The plant is usually between 5 m to 12 m tall, but can be as tall as 20 m, creating a vase shape with a spread rounded crown and thick, ligneous, branching stems. The trunk measures up to 80 cm in diameter at its base, with reddish. flaking bark.

The evergreen leaves are dark green in colour, with lighter undersides and prominent longitudinal veins. They are coarsely hairy, simple, opposite, with a serrated edge, rounded base and a blunt tip. They measure 8 cm long and 4 cm wide. As the leaves age, they turn crimson and are covered by small scales that are brown in colour.

===Inflorescence===
The flowers range from violet or mauve to magenta, 6 cm in diameter. The stamens are yellow in color. Flowers are clustered in inflorescences composed of panicles, and have brown, scaly axils. Flowering occurs from late summer to late autumn in the southern hemisphere.
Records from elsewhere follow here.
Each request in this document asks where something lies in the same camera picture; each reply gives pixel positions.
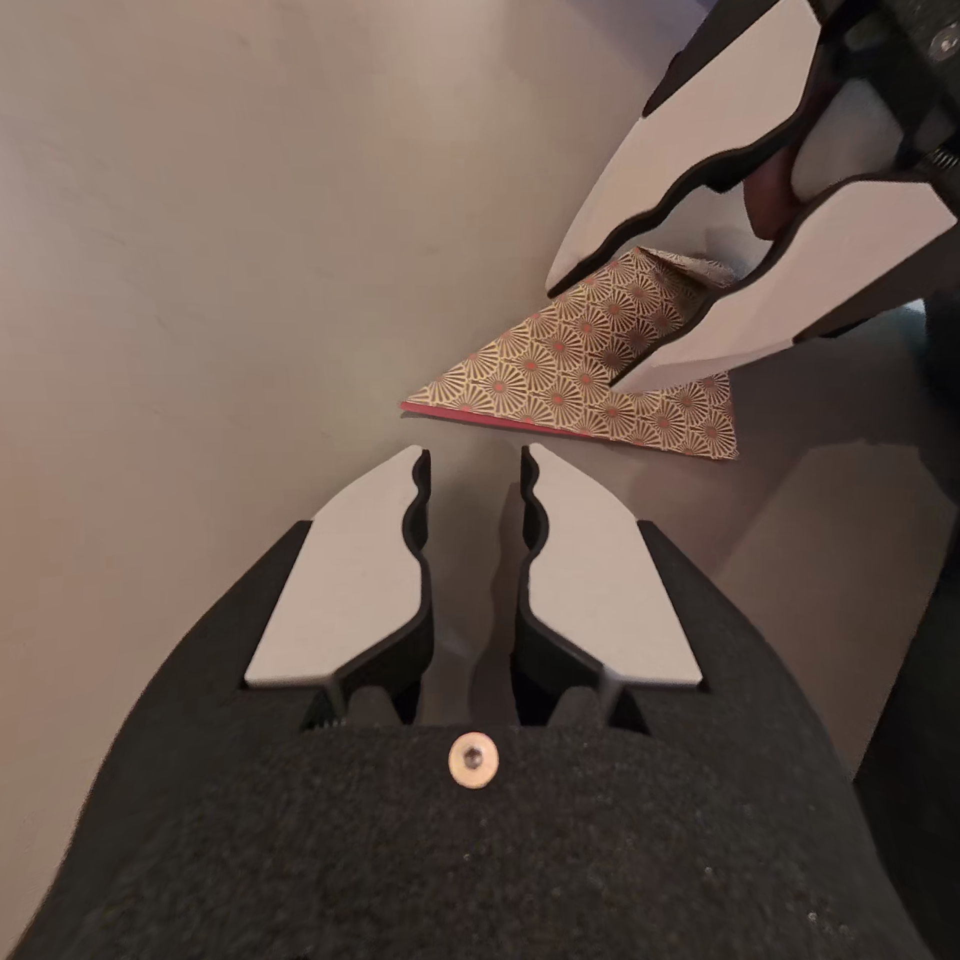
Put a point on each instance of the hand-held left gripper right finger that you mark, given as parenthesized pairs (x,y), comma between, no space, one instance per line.
(607,592)

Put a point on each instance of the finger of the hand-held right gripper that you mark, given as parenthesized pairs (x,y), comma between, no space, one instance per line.
(840,270)
(697,127)

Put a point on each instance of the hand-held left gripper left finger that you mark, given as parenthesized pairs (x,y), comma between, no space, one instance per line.
(345,592)

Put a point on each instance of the gold patterned origami paper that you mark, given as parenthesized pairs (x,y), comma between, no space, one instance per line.
(570,375)
The plant fruits most of the year, primarily between March and December. Ripe seed capsules are light brown in colour, flaky to the touch, cup-shaped, measuring 1.5 cm in diameter. They release numerous small seeds through holes located at the apex, brown in colour, small in size, with a snail-like shape and a hard seed coat.

==Distribution==
Andesanthus lepidotus is native to the Andes Mountains in Venezuela (Merida and Táchira), Ecuador (Azuay, Carchi, Chimborazo, Imbabura, Loja, Morona-Santiago, Napo, Pichincha, Tungurahua, and Zamora-Chinchipe), and central Peru (Amazonas, Huanuco, San Martin), in the montane humid and cloud forests, between 800 m and 3,200 m above sea level. In Colombia it is distributed in the Andean region, being found wild in the temperate and cool thermal floors. It is also found in Panama.

==Cultivation==
Andesanthus lepidotus is used as an ornamental plant for its violet coloured flowers. Thriving in full sun to part shade, it is planted in parks, public squares, and gardens. Its wood is used in the manufacture of fencing posts, tool handles, furniture and firewood. It is to be pruned after flowering to encourage dense, bushy growth. It may not withstand severe frost or drought, but may still survive in cooler areas provided that it is sheltered and if it is watered regularly if in dry conditions. It is propagated by means of seeds.

===Cultivars===
Andesanthus lepidotus 'Alstonville' is a common cultivar in Australia, which was developed by Ken Dunstan a resident of Alstonville, New South Wales, hence the common name of this plant. There are smaller growing cultivars that are grown in pots or containers in the country, such as 'Jules', which is 60 centimetres high and wide, 'Jazzie', which is a metre in height and features large purple flowers, and 'Groovy Baby’ which is only 45 centimetres high and wide. All these dwarf varieties can be grown in containers, garden beds or as a low hedge. Some may only flower in the warmer months.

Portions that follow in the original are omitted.